Surprisingly, today's sell-off didn't have that much of an impact on my portfolio.

-0.83% on the standard brokerage
+0.14% on the Roth IRA

BX didn't move much, closing at -0.57% even though its earnings beat estimates. Why did BGCP move so much yesterday whilst BX actually reversed today even though came out today with earnings that beat market estimates by $0.09 per share? I think it's a matter of trend on trend action. Yesterday, Bernanke used the two OMG magic words: "extended period." The overall market was up. BGCP came out with better than expected earnings, resulting in every trader's dream come true.

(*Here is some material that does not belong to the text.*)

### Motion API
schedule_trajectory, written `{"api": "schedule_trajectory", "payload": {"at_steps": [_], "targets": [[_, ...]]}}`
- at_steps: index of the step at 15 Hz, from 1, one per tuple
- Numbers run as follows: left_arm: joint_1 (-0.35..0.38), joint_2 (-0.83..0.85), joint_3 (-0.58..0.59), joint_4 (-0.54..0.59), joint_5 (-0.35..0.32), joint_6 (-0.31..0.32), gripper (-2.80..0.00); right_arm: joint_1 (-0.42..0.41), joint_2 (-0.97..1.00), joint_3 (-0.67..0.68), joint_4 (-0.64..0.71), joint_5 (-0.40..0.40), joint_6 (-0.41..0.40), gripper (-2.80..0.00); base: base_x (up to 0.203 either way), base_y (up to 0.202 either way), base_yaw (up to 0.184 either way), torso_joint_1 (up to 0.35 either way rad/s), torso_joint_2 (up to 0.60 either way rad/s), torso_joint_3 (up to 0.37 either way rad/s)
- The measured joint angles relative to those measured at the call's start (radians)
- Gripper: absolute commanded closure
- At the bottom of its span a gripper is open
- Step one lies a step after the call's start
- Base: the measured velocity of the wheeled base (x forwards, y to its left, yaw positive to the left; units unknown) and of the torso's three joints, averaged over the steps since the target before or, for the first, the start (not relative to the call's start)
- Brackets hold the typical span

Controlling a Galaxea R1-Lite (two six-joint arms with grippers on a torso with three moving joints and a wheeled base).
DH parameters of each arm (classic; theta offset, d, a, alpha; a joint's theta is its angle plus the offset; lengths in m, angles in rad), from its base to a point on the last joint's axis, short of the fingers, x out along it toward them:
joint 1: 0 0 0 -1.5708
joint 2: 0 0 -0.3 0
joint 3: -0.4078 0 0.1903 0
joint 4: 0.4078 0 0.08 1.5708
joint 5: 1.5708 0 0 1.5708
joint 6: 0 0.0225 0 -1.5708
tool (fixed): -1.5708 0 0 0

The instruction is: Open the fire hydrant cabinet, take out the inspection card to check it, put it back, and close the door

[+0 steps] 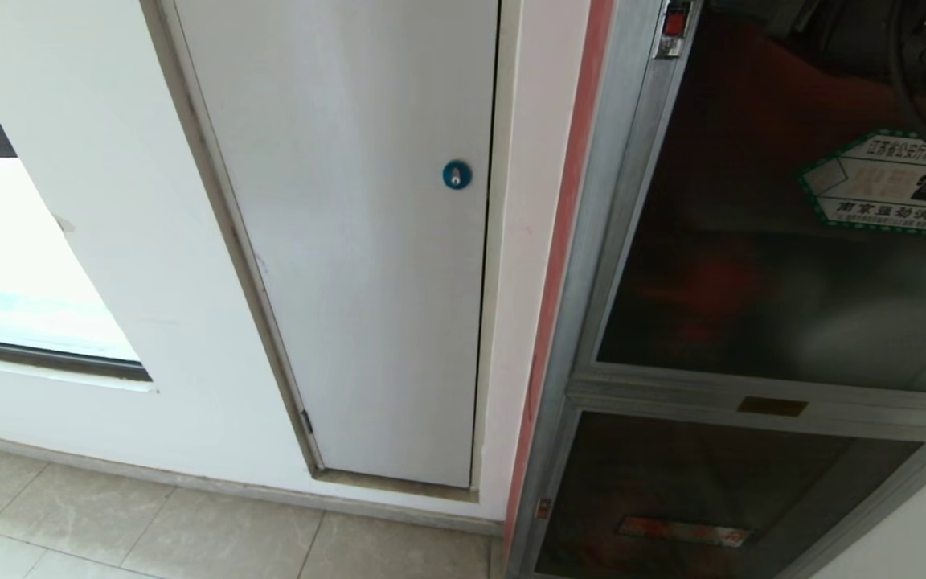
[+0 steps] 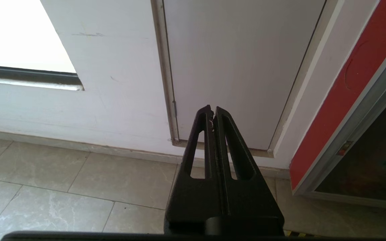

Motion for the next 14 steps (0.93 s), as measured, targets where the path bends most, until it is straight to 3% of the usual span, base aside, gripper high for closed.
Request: {"api": "schedule_trajectory", "payload": {"at_steps": [7,14], "targets": [[0.0,0.0,0.0,0.0,0.0,0.0,0.0,0.001,0.068,-0.301,0.253,0.007,0.082,0.0,0.0,0.0,0.0,0.0,0.0,0.0],[0.0,0.0,0.0,0.0,0.0,0.0,0.0,0.001,0.13,-0.338,0.274,0.002,0.078,0.0,0.0,0.0,0.0,0.0,0.0,0.0]]}}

Today was an entirely different story as the overall market was down and people used the good news on BX to sell rather than to buy.

The market is still emotionally scarred from being held at double-edged sword knifepoint after Lehman collapsed. Please, don't hurt us! The 10,000 maniacs are back and the big question on everyone's minds is probably: should we all get the fork in the road out of here with our 5 carrots before we get left with 2?

Come on! This is going to be the second biggest shopping opportunity of our lifetime! But keep the trading legs closed for a while. I think if we fall below 10,000 again, we will get the "extended period" Bernanke promised us - an extended period of range-bound action, that is.

I am sitting pretty and hiding behind this coral reef right here. Franc, save us!